Sen. Barack Obama promised to improve the education system Saturday when he brought his presidential campaign to the East Los Angeles school immortalized in the 1988 movie “Stand and Deliver.”

The Democrat spoke to about 200 students, teachers and others at Garfield High School, one of the social and cultural touchstones of the city’s largely Hispanic, working-class East Side.

Obama stressed the importance of early childhood education and called for more money for schools, adding that educating students should be the work of the entire community.

“It’s time to stand up and deliver for America’s urban poor,” Obama said.

He expressed concern about high dropout rates among Latinos and blacks, saying the U.S. needs educated workers to keep its economy strong.

If “black and brown students are dropping out of school … our work force is not going to be competitive in the world,” he said.

He also urged Gov. Arnold Schwarzenegger to sign the Dream Act, a bill that would make illegal immigrant students who graduate from high school eligible for college aid.
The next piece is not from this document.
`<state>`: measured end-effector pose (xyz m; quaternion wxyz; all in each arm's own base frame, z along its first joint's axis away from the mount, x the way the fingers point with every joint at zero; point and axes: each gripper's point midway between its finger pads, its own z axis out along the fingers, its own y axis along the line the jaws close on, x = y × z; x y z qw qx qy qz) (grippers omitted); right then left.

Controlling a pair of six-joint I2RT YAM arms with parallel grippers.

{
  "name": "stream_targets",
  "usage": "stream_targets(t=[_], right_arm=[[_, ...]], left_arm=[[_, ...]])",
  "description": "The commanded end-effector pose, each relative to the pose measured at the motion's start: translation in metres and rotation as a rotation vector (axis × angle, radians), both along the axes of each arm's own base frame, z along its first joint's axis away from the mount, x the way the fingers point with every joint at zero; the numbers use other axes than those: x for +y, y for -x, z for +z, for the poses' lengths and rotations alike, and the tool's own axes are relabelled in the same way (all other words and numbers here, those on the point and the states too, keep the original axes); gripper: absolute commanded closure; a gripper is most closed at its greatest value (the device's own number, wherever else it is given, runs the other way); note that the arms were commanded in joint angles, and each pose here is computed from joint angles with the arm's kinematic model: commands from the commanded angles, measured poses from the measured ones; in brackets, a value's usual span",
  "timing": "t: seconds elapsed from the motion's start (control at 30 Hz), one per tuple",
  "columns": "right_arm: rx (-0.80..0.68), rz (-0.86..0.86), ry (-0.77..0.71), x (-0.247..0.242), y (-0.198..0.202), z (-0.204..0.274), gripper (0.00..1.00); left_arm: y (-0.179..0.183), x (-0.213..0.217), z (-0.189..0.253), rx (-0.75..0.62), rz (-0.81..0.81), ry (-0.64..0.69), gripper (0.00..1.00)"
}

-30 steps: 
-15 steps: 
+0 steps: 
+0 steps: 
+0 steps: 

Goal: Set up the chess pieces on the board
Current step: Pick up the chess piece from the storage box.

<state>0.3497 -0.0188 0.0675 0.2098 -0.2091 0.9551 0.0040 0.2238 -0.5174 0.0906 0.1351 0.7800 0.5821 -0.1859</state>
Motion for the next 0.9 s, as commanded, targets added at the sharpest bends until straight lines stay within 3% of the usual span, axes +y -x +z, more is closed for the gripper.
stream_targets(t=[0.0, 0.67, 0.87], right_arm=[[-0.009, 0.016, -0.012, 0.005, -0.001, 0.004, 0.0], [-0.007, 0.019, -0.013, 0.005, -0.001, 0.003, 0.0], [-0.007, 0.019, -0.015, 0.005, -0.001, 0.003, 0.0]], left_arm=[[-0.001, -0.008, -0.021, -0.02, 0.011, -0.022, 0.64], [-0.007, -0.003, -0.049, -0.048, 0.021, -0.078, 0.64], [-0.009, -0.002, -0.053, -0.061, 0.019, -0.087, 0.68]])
Schwarzenegger vetoed a similar measure last year.

The legislation would make sure “more students can see that a college education isn’t a faraway dream,” Obama said.

Obama returned to California after a brief visit to Nevada, where he told an audience that his opponents could not accuse him of flip-flopping on support for the Iraq war because he never supported it.

He revisited that theme Saturday at Garfield High, drawing enthusiastic applause when he said his first act as president would be to call a meeting of the Joint Chiefs of Staff and tell them, “You’ve got a new mission and that’s to get our troops out of Iraq.”

Obama, the son of a black father and white mother, joked about recent claims by Lynne Cheney that he and Vice President Dick Cheney are distant relatives.

“We’ve been trying to keep that hidden,” he said to cheers and laughter. “He’s the black sheep of the family.”

Obama visited Universal Studios chief Ron Meyer’s Malibu mansion Saturday morning for a fundraiser whose sponsors included actresses Alfre Woodard and Julia Louis-Dreyfus.

The film “Stand and Deliver” chronicled a math teacher’s real-life success in teaching calculus to the school’s diverse student body.